Usually, we in the West are inclined to believe that a “brave new world” — where relationships and contacts are preordained by oligopolistic data providers obsessed with controlling all aspects of human behavior — is what China’s Communist Party does (with its Citizen Score and the like).

How wrong we were! Evidently, we have been sleepwalking for a long time. We did not notice the silent coup that was going on. Even more galling, the Chinese government has been more transparent about its efforts and intentions. After all, it has not made a secret of the Citizen Score.

To help democracy win under the present tough, but not yet hopeless, circumstances, we must pursue the only effective option that is at our disposal — build “democratic capitalism.”

This means to democratically upgrade capitalism and to digitally upgrade democracy. To achieve those twin ends, we need information platforms and technologies which have our constitutional, societal, cultural and ecological values in-built. This approach is called “design for values.”

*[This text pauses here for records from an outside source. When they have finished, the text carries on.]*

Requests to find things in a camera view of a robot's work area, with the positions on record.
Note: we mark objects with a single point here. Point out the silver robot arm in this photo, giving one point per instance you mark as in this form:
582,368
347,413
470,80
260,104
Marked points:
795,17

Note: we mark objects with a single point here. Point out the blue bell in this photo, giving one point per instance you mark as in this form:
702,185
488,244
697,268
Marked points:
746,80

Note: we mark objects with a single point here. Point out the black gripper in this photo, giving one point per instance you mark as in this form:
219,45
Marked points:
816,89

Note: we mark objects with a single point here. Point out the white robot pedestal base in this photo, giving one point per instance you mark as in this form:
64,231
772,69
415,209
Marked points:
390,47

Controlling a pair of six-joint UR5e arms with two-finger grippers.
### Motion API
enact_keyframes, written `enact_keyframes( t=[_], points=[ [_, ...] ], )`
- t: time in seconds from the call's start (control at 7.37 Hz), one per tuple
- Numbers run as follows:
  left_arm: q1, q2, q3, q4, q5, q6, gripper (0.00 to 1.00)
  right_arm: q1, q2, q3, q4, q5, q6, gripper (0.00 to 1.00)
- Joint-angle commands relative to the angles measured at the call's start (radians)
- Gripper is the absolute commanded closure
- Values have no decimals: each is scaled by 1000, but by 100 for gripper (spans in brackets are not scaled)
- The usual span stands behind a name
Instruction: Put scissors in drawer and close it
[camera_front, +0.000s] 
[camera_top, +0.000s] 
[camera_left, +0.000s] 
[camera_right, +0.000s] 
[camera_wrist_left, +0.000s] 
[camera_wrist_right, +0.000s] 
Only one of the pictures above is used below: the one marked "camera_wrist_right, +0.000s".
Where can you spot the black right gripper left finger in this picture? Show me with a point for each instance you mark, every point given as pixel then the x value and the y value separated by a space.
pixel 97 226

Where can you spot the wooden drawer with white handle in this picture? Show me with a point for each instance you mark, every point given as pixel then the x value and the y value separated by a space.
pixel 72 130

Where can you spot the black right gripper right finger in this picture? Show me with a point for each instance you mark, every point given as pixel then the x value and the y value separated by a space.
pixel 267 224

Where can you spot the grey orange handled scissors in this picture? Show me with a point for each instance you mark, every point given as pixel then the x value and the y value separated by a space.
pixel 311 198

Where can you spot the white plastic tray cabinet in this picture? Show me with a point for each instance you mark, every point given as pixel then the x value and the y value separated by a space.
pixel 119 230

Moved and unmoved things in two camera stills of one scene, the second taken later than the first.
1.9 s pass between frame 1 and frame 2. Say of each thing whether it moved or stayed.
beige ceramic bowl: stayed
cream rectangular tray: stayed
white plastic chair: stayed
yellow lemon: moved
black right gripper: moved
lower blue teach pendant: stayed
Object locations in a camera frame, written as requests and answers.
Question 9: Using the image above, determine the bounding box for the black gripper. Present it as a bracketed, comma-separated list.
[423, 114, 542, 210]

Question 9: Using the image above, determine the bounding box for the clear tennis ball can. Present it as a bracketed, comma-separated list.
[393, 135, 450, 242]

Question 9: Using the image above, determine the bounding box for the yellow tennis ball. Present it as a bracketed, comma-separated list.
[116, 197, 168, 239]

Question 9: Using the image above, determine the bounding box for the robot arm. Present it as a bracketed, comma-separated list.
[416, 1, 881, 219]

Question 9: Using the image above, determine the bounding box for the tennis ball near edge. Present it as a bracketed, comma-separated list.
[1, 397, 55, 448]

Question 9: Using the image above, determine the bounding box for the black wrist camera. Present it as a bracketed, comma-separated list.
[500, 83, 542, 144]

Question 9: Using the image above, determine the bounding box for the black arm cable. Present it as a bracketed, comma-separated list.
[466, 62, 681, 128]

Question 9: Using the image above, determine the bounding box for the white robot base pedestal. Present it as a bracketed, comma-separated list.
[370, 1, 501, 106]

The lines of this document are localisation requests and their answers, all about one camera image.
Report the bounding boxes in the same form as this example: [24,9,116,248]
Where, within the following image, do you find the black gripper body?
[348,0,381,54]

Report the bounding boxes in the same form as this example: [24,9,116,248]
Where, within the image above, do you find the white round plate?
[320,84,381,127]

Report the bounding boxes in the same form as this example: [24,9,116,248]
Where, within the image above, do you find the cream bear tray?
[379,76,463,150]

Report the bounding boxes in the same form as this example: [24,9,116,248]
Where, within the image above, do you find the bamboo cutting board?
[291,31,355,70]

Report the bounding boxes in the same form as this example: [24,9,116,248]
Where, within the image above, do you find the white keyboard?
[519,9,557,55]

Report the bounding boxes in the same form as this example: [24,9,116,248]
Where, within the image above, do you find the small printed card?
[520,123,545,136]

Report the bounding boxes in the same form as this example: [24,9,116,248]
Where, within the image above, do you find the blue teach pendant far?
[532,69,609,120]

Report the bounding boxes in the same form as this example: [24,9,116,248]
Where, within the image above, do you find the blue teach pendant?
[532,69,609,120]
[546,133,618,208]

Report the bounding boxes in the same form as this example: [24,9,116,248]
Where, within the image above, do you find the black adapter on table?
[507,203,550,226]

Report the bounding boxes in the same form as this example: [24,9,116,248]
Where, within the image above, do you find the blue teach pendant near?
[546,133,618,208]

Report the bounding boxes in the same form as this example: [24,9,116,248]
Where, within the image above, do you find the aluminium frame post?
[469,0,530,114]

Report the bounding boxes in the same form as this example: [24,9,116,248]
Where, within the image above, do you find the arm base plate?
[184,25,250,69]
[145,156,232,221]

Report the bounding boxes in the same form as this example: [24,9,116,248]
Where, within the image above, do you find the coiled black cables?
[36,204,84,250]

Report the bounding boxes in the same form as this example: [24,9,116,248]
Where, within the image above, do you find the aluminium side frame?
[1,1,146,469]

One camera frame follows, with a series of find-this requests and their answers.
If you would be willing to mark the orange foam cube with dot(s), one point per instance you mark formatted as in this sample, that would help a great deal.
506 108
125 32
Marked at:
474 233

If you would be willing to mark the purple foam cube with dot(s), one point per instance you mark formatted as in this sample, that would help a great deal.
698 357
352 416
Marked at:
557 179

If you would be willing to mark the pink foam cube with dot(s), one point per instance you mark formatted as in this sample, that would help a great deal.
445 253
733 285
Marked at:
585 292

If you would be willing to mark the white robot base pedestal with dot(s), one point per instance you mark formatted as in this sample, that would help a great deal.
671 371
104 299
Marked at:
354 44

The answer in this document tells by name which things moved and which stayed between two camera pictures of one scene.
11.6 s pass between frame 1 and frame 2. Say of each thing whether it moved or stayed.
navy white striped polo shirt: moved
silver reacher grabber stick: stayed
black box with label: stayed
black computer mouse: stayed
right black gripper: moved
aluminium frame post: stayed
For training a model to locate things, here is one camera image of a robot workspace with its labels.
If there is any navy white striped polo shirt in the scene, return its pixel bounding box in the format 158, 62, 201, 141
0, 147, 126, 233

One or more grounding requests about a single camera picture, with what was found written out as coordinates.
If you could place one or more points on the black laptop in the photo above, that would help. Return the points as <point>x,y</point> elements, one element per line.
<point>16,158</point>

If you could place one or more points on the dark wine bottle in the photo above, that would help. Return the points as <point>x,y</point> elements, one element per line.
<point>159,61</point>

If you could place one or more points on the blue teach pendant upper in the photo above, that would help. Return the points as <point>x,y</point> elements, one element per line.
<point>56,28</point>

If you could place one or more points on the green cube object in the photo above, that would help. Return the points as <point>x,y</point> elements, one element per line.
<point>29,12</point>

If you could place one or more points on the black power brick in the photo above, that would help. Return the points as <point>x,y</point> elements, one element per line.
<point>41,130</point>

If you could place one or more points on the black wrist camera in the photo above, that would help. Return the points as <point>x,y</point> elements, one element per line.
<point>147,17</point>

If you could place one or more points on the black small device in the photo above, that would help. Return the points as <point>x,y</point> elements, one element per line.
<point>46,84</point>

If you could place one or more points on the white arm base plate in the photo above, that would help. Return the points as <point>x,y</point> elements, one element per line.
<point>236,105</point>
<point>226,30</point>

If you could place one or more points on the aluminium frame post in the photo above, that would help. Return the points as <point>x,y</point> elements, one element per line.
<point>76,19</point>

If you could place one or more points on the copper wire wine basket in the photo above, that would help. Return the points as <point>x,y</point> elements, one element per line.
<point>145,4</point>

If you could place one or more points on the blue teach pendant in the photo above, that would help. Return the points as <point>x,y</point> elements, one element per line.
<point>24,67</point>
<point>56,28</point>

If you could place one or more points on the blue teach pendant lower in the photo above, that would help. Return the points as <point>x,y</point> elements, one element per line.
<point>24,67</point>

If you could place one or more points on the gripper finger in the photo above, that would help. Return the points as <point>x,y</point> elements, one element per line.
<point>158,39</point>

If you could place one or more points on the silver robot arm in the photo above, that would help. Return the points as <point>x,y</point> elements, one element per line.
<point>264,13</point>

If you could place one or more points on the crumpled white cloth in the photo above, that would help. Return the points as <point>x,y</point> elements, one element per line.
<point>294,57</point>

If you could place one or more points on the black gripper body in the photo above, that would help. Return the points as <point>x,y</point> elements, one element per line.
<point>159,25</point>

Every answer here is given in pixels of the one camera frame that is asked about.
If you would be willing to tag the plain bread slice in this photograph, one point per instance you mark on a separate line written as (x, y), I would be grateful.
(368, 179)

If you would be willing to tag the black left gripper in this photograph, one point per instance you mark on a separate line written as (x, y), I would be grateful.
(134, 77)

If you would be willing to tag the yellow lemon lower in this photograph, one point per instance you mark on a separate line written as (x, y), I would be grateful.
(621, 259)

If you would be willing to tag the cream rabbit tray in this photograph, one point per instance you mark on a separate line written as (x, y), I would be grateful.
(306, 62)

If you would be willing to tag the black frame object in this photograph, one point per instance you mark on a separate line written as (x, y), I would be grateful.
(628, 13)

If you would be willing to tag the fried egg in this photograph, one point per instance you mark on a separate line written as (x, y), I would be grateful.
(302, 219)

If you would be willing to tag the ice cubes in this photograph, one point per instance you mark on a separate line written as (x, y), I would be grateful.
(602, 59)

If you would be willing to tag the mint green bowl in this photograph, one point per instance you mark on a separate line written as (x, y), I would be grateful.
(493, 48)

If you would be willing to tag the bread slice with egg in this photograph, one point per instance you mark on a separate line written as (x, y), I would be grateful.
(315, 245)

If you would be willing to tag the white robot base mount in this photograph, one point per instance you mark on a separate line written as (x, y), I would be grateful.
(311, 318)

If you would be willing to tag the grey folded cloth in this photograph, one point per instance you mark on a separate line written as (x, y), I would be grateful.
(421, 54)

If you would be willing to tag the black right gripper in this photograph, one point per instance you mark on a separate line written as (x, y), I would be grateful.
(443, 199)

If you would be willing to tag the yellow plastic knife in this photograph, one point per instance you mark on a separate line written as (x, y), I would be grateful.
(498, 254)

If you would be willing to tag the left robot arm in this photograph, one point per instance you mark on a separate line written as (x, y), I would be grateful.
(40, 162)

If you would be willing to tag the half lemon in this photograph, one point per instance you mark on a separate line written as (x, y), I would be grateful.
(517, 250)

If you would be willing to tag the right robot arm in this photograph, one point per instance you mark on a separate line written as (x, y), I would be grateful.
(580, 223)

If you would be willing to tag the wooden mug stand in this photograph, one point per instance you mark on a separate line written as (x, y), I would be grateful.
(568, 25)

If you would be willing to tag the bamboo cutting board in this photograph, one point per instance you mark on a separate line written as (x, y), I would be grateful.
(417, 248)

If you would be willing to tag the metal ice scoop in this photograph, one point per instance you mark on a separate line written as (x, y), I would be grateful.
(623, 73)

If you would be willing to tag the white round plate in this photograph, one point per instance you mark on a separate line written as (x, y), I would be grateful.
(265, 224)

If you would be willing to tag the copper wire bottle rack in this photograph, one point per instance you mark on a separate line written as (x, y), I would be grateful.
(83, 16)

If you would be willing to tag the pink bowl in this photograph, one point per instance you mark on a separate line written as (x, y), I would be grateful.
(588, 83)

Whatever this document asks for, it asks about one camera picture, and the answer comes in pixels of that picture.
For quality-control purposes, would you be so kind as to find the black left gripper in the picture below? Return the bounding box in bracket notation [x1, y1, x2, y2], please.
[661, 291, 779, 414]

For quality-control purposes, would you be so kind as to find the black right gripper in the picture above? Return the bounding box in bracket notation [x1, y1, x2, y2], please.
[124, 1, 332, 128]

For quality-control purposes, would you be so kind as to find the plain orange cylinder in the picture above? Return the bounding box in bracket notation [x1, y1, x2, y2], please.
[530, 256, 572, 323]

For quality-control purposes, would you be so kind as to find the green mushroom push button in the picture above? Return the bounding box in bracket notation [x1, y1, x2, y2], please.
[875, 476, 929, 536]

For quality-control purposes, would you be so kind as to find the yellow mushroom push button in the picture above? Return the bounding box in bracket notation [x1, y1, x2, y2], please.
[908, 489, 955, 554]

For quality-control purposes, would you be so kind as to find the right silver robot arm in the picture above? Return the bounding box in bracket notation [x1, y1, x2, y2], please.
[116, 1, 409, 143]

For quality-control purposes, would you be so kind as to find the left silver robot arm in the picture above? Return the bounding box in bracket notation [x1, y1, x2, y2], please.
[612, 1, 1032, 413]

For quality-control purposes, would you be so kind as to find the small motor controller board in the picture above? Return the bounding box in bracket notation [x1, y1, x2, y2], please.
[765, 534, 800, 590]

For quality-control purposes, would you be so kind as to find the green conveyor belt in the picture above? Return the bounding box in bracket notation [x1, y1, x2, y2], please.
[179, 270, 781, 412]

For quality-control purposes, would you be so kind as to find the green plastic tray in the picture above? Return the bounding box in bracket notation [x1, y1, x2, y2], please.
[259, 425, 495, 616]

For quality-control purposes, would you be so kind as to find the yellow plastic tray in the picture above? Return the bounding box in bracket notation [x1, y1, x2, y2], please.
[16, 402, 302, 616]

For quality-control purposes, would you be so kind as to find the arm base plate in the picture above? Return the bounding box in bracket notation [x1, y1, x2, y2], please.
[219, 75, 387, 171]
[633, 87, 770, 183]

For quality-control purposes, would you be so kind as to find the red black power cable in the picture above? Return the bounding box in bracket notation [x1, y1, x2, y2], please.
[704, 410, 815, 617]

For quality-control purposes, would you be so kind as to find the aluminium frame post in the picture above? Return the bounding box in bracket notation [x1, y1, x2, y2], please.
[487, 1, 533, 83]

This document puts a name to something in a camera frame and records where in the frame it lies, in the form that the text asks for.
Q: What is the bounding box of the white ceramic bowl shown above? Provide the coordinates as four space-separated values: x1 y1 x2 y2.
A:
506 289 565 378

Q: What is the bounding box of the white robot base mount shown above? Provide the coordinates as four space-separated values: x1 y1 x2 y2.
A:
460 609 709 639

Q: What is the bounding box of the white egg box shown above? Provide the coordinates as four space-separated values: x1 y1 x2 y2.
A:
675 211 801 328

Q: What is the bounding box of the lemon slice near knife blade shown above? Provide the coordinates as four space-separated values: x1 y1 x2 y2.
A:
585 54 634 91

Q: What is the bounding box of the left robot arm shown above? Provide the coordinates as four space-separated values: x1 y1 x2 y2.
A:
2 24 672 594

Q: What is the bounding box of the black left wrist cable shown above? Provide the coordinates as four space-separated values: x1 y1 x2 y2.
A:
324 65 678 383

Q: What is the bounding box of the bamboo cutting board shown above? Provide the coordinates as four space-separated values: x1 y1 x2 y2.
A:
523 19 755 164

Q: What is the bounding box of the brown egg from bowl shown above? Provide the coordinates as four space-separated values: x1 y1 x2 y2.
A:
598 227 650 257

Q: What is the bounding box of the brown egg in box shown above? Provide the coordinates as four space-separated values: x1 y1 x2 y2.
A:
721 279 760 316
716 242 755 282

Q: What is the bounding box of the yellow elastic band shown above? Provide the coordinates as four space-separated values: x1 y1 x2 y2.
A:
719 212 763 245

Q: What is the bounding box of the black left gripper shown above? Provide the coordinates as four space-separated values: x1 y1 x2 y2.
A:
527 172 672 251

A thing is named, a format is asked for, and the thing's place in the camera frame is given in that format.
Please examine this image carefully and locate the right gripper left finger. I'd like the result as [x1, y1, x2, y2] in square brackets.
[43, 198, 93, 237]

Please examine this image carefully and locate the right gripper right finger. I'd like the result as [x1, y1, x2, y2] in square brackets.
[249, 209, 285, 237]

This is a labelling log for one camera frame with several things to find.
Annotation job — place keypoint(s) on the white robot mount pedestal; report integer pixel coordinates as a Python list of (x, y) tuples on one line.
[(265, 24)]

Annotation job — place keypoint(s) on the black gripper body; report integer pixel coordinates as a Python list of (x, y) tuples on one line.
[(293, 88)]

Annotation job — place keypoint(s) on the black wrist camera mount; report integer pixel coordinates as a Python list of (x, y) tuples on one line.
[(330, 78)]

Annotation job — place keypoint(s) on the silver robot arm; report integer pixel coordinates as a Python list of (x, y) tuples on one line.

And it’s coming. The IEEE, the biggest international association of engineers, is already working on standards for ethically aligned design.

Designing for values is a tall order. But it is doable. It requires us to make sure that the democratic principles, i.e., the lessons that we have learned over hundreds of years in terrible wars and bloody revolutions, are built into our technologies.

This includes: Human rights and human dignity, freedom and self-determination, pluralism and protection of minorities, the division of power, checks and balances, participatory opportunities, transparency, fairness, justice, legitimacy, anonymous and equal votes, as well as privacy in the sense of protection from misuse and exposure, and a right to be left alone.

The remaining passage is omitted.